Not all moose that browse on chokecherry die, some recover, and some don’t ingest any toxin at all. The most likely parts of the plant to produce cyanide are the buds and frosted leaves. Branches that have been pruned from chokecherry trees can also present a danger. “Property owners should make sure the clippings are disposed of and aren’t available to moose,” Beckmen said. In the most recent case, the calf had been browsing on chokecherry prunings stored under a porch that contained high levels of the toxin.
At least three species of chokecherry grow in Alaska but are not native to Alaska and have become an invasive species. They are commonly planted as ornamental plants but have spread and become established in the wild, displacing native vegetation such as willow that moose prefer. The European bird cherry, Prunus padus, is now the dominant vegetation along many of the streams running through the Anchorage greenbelt. Two of the yards where the moose died had all three species of chokecherry.
The Forest Service has been looking at the spread of chokecherry in Fairbanks, and noted that there are stands of the trees along the Boreal Forest Trail behind the Creamers’ farmhouse, and there are big stands of it along the Chena River (for example, across the river from the Carlson Center) which were partially mapped last summer. There are also a number of trees on the University of Alaska campus, both wild and deliberately planted as ornamentals.
In an attempt to limit the spread and new introductions, the Alaska Department of Natural Resources is moving to list Prunus padus as a prohibited plant.

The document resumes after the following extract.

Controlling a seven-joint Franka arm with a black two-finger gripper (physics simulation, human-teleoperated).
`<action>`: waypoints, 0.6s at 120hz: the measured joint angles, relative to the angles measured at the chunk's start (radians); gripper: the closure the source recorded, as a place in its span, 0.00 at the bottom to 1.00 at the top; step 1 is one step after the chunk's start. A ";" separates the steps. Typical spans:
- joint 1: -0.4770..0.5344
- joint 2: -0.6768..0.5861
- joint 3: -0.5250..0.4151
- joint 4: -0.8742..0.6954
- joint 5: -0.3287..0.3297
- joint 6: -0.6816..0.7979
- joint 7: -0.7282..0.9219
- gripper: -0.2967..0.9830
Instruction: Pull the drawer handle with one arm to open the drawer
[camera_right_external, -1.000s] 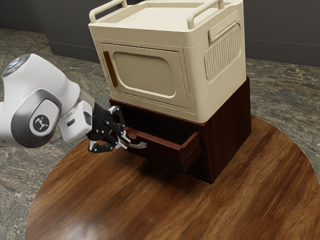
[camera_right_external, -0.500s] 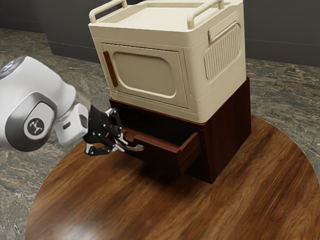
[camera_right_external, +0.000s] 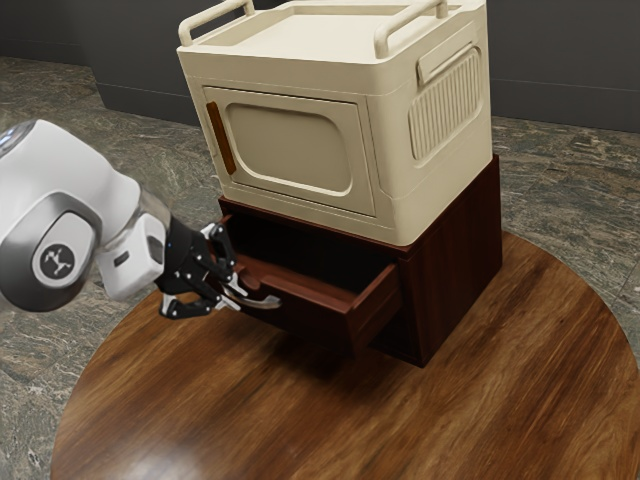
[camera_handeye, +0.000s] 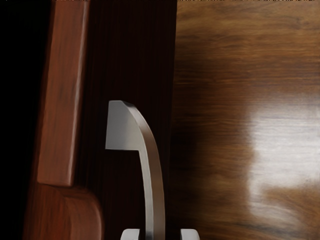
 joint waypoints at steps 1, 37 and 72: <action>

Fish and Game is collaborating with the UAF and the federal Animal and Plant Health Inspection Service (APHIS) to further study to define the kinds of environmental conditions in Anchorage that cause toxin production, for example, when is it is highest and how fast it declines. That’s important, since there is much to learn about this now-widespread introduced plant and moose.
“Everything we know is based on other species of Prunus, in other parts of the country, poisoning different animals,” Beckmen said. “Nowhere else has moose poisoning from Prunus species ever been documented.”